Mirroring the entire drive, occasionally, is a good idea. Doing that when only a few hundred files have changed in a month, on the other hand, can eat a lot of time and computing power.
I don't want Gates Of Hell's crew managing my files. They seem intent on ticking me off every chance they get. Their email program is like something a beginner coder would write. Their general system is better described as bloatware. At least the got their heads PART way out of the sand and its said restoring a system doesn't take it back to its original state - empty.
A RAID system is way overkill for me. I'm just updating a mirror image on two home-hobby computers, and updating photo and data from two people.
On tape/serial drives - Ha!
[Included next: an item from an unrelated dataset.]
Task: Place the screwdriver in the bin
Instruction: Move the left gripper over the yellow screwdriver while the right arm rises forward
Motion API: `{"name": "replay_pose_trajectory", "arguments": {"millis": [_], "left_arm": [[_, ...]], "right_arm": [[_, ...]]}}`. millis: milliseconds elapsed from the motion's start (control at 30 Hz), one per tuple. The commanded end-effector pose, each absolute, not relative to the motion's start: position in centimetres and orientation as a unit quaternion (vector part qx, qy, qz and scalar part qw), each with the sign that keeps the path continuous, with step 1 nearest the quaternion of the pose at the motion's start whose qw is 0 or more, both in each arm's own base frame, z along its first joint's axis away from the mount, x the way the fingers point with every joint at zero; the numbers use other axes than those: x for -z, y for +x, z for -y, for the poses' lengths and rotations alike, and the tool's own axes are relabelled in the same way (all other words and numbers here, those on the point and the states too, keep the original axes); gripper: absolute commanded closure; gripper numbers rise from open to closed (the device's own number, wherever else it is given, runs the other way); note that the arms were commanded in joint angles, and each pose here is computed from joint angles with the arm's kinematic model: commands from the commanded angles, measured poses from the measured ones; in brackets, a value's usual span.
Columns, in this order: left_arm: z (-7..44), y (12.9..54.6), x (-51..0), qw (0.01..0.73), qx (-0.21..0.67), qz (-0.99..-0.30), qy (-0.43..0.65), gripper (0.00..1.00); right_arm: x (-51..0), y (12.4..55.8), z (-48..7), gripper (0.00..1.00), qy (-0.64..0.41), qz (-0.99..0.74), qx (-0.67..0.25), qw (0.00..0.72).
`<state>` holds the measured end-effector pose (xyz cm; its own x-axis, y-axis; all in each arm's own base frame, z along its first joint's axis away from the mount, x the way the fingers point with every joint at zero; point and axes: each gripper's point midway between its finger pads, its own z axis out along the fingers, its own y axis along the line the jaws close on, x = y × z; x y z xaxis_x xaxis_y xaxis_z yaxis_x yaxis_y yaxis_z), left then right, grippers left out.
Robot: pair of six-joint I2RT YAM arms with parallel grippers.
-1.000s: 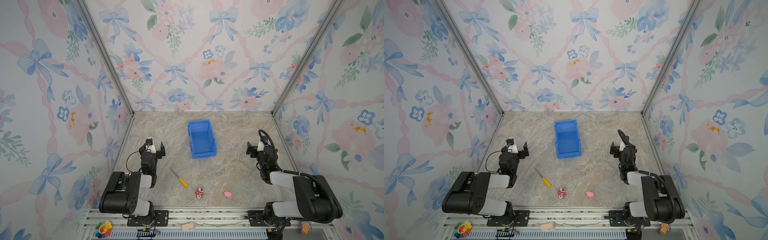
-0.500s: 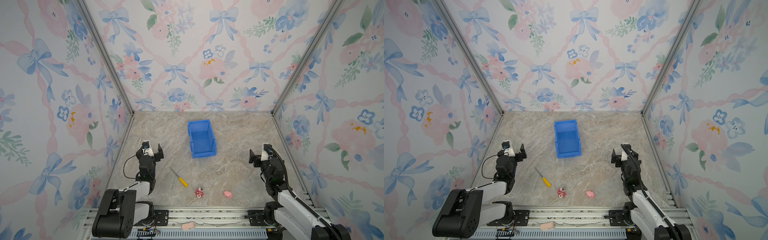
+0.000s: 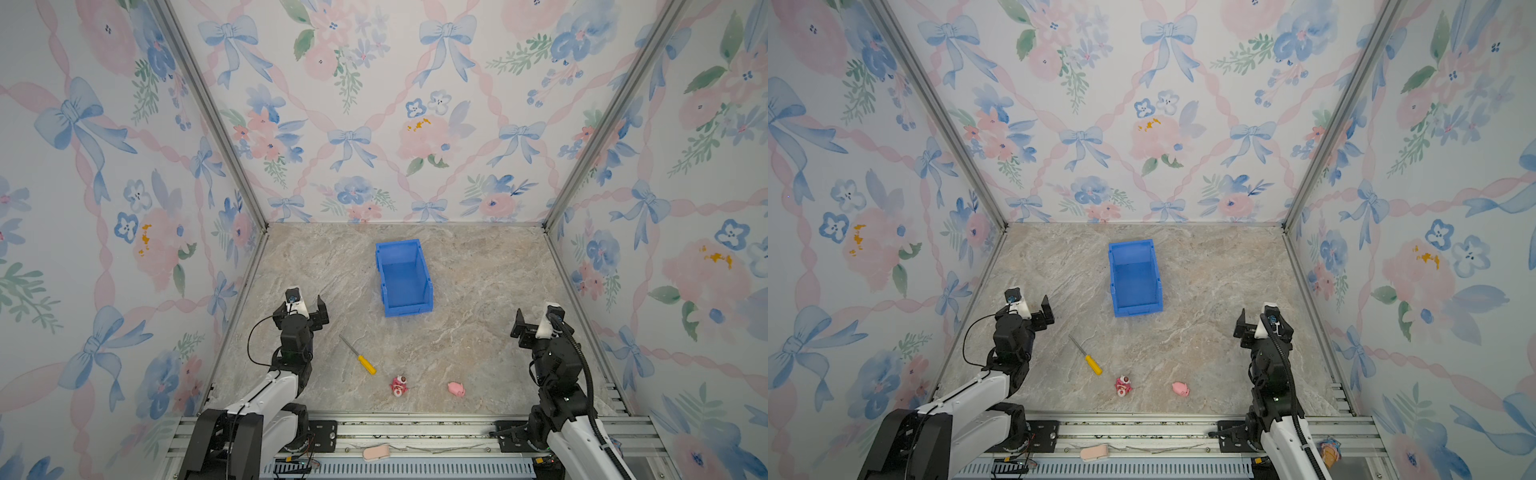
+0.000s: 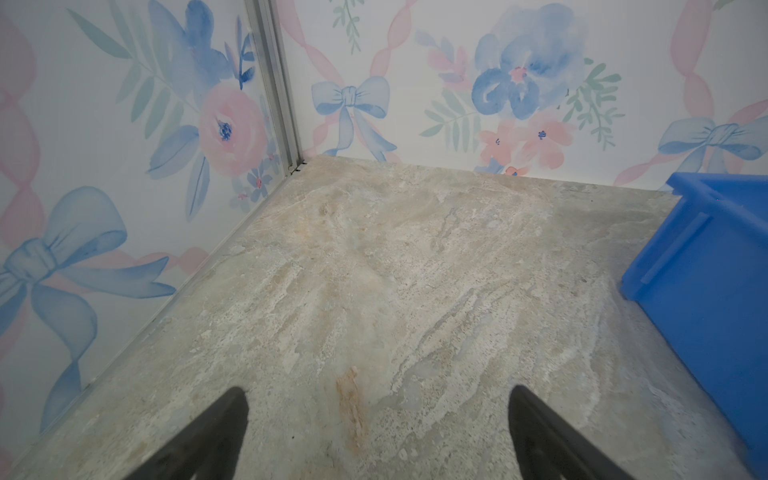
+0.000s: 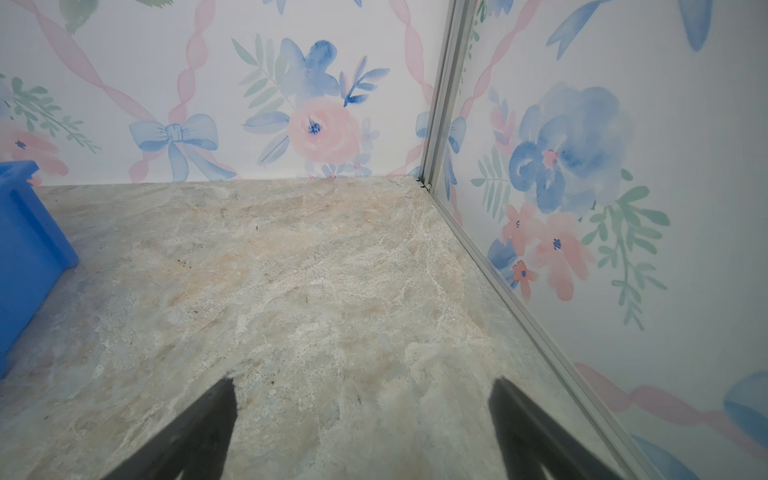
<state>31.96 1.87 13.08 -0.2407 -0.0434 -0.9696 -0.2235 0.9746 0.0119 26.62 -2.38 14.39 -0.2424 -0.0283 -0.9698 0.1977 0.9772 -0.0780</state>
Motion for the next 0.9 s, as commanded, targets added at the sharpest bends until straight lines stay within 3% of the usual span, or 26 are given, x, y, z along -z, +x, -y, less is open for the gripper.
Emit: {"name": "replay_pose_trajectory", "arguments": {"millis": [0,367,533,667,867], "left_arm": [[-2.2,31.2,-12.3,0.581,-0.082,-0.804,-0.099,0.02],[-1.1,31.7,-14.6,0.509,-0.046,-0.852,-0.118,0.02],[0.3,31.5,-15.8,0.478,-0.017,-0.87,-0.121,0.02],[1.1,30.9,-16.3,0.45,0.013,-0.881,-0.147,0.02],[4.2,29.6,-13.8,0.34,0.085,-0.923,-0.161,0.02]], "right_arm": [[-14.7,26.7,2.0,0.03,0.056,-0.807,0.084,0.582],[-20.3,26.4,3.1,0.03,0.122,-0.845,0.12,0.506],[-21.0,27.3,0.9,0.03,0.096,-0.883,0.093,0.451],[-22.4,27.9,-1.7,0.03,0.052,-0.889,0.076,0.448],[-22.5,27.9,-4.7,0.03,0.02,-0.903,0.048,0.426]]}}
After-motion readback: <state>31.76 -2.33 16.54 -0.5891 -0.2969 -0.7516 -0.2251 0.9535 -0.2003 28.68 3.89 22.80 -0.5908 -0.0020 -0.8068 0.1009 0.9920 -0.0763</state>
I think I came across one of my old tape cartridges from back in the days, a week or so ago, while cleaning part of the shop.
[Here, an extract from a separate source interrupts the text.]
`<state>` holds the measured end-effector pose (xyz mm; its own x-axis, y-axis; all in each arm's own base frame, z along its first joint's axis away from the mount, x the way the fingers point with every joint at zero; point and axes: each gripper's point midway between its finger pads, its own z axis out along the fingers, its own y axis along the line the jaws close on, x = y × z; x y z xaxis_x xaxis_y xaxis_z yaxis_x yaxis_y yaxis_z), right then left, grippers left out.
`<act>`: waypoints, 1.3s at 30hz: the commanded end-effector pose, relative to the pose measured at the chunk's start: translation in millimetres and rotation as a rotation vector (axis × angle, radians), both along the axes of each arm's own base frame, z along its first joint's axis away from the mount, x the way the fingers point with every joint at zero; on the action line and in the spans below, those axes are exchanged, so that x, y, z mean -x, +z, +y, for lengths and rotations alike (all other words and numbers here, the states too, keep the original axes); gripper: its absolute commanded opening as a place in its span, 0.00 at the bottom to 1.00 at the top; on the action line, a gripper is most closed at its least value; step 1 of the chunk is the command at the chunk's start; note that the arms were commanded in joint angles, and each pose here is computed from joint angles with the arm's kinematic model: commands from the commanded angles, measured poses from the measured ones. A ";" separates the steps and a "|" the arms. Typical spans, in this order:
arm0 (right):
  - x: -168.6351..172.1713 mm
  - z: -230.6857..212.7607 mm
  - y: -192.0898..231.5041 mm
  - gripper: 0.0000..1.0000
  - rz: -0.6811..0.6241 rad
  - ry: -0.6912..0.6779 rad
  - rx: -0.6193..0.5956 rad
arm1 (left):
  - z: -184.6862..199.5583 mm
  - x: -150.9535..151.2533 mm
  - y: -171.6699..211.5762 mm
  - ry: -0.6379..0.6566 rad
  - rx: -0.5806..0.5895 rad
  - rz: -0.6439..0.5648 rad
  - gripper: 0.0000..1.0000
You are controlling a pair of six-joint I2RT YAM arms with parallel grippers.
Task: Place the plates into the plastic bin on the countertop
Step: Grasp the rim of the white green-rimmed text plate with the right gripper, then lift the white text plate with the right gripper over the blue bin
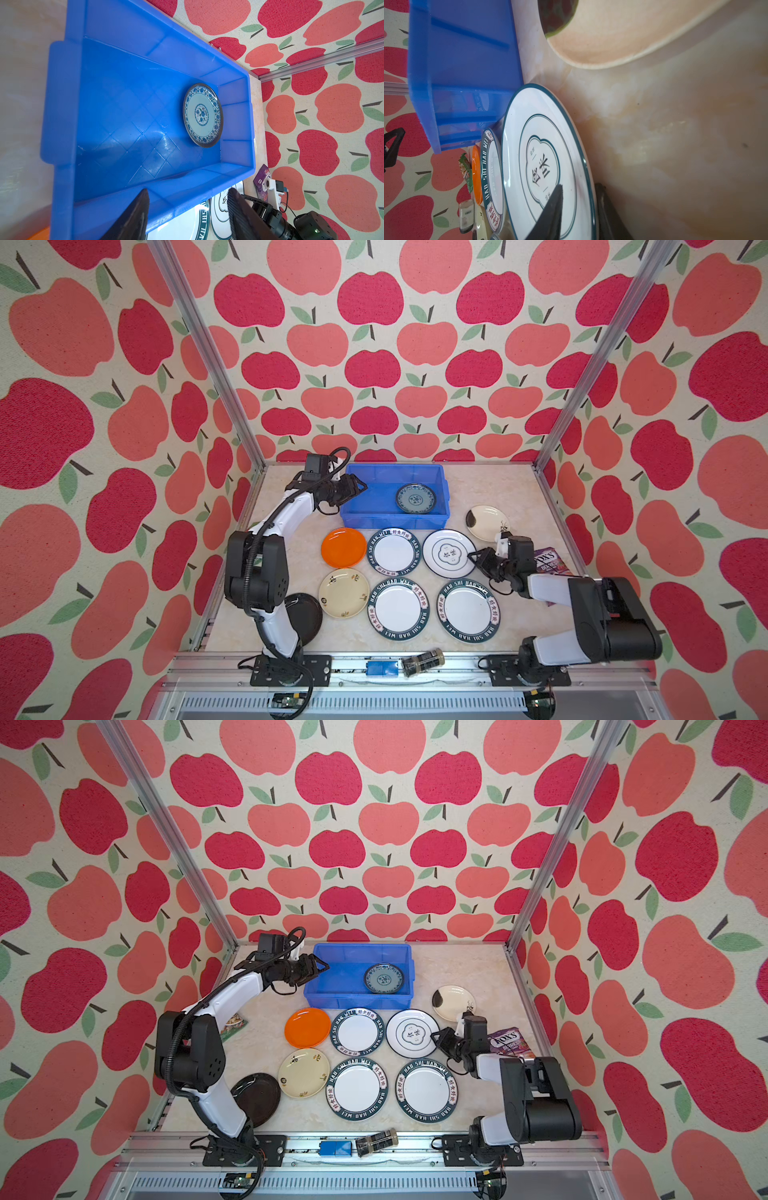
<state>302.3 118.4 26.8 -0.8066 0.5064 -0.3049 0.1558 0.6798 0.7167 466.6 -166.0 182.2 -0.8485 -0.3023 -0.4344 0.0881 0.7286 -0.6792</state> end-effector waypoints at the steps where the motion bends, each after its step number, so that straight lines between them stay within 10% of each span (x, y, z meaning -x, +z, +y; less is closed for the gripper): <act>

I so looked forward to leaving that tape behind for a disk drive, though it wasn't as bad as the serial drive I used on my TI-99 headed toward fifty years ago. Still, even that trumped the met tapes I used when I worked for the feds, as a repairman for the, at the time, most portable computer in the world [around 300# and with its whopping 180 k of memory].
Knock on wood. I've had about fifteen hard drives and the only one that ever failed was on my sister-in-laws old computer. I've even had several that lived 15 years.
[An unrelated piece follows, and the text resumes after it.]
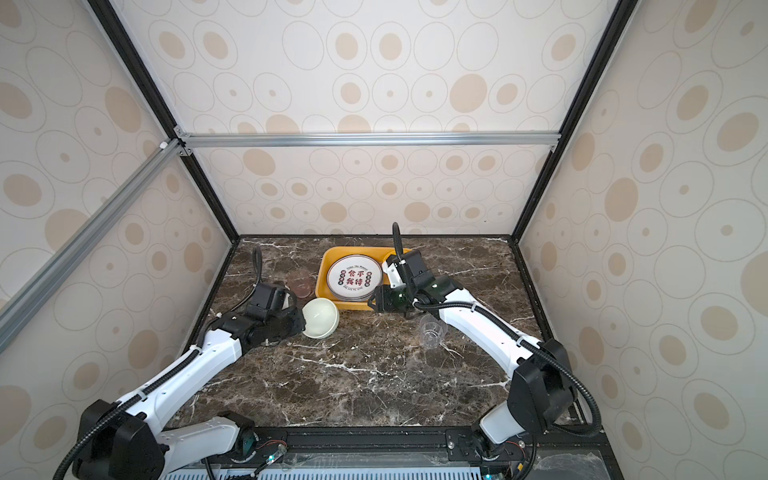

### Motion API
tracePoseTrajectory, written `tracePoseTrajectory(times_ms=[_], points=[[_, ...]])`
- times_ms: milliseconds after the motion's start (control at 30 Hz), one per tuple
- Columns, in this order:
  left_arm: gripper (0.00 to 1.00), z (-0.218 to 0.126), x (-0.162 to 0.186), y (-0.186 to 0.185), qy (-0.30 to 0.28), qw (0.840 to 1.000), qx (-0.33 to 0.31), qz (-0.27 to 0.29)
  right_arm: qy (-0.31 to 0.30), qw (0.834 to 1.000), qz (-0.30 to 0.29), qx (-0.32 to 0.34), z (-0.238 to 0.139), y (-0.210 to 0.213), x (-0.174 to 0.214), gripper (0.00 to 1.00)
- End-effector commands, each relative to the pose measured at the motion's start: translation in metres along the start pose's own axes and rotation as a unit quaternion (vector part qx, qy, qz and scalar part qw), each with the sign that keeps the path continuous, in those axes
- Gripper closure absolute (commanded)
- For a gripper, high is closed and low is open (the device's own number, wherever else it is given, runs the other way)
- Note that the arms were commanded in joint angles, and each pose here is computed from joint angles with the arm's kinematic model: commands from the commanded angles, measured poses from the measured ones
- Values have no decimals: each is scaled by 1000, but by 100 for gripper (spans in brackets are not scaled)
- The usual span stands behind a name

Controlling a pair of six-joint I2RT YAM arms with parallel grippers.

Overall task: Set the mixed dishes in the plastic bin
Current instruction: 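Lift the white bowl with the left gripper toward the right gripper, then grasp the white bowl rim with the right gripper and open the left gripper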

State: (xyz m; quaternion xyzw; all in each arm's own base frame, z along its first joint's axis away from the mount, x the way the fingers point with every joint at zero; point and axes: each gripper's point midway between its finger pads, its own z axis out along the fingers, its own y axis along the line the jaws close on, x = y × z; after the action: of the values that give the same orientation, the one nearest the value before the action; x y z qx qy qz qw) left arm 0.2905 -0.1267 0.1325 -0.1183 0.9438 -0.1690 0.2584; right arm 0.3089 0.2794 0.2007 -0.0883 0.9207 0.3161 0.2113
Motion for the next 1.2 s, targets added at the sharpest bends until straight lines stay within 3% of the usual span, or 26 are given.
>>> tracePoseTrajectory(times_ms=[0, 367, 833, 933, 1167], points=[[100, -10, -23, -37, -31, 999, 41, 5, 22, 999, 19, 30, 3, -8, 6, 48], [100, -1, -22, -92, -22, 996, 71, 44, 27, 997, 25, 70, 8, -7, -5, 47], [100, -1, -25, -118, -23, 994, 93, 55, 54, 995, 22, 79, 34, 3, -5, 49], [100, -3, -27, -121, -26, 993, 98, 54, 61, 994, 22, 82, 41, 4, -4, 55], [100, -7, -29, -125, -30, 993, 105, 52, 56, 994, 17, 94, 43, 2, -7, 79]])
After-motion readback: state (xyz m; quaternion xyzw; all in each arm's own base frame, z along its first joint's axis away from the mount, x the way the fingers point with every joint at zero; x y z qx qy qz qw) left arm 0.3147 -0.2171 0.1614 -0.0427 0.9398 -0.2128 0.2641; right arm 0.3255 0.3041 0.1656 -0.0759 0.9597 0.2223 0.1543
My good luck may be, as others noted, because Murphy didn't feel it worth his time to visit a computer with two drives [and a click and drag apart].
I suspect it'll only be a matter of time before someone puts out units with permanent optical disks, since, mechanics aside, they information will store indefinitely and, since they only have to fire up for backups, there's little wear and tear on their mechanical portions.